**TASK:** Among the records that follow, find the line with "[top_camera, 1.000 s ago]" and the line with "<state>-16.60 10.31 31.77". Set down those lines and all lines between them exactly, without adding anything.

[Recorded data]

================

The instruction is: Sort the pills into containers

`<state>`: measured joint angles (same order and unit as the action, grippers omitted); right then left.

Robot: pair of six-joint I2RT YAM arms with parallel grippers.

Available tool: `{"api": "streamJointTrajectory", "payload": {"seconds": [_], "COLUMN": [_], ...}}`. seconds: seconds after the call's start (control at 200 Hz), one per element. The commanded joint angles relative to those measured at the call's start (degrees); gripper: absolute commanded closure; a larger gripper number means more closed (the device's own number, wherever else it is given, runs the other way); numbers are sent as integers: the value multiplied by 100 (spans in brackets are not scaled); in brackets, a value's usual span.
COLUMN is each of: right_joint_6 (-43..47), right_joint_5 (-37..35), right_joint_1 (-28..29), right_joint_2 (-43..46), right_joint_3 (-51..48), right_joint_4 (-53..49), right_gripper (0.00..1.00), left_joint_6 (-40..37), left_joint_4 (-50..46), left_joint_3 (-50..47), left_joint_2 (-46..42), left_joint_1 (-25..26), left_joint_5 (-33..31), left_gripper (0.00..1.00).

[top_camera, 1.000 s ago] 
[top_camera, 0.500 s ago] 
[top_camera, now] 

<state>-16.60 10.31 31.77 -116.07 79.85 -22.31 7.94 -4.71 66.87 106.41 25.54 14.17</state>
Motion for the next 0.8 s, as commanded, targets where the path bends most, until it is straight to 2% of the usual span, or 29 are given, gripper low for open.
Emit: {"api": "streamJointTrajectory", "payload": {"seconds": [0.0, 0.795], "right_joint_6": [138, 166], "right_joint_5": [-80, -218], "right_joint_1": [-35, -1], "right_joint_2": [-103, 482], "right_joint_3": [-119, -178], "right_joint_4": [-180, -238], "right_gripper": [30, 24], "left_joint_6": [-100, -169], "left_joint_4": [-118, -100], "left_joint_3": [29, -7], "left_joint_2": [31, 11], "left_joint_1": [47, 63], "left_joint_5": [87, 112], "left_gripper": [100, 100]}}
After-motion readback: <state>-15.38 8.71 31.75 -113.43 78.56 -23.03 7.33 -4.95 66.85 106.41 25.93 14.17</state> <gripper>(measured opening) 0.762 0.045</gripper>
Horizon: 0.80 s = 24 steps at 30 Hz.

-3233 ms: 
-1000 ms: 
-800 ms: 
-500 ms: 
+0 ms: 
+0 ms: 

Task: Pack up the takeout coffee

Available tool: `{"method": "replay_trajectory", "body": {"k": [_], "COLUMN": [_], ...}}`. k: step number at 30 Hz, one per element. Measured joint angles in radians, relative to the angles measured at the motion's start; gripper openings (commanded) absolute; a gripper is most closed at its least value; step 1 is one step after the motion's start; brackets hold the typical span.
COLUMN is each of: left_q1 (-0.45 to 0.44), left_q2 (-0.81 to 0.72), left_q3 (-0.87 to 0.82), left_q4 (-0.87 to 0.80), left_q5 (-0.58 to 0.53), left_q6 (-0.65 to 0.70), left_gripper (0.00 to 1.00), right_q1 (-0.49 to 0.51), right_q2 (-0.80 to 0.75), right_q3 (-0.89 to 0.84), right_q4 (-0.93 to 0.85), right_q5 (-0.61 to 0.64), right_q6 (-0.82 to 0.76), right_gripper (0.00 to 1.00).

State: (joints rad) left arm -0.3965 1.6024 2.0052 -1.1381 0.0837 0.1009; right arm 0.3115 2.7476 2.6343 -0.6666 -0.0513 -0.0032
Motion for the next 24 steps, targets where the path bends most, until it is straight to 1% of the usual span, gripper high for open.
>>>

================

**OUTPUT:**
[top_camera, 1.000 s ago] 
[top_camera, 0.500 s ago] 
[top_camera, now] 

<state>-16.60 10.31 31.77 -116.07 79.85 -22.31 7.94 -4.71 66.87 106.41 25.54 14.17</state>

Nothing more is required for this answer.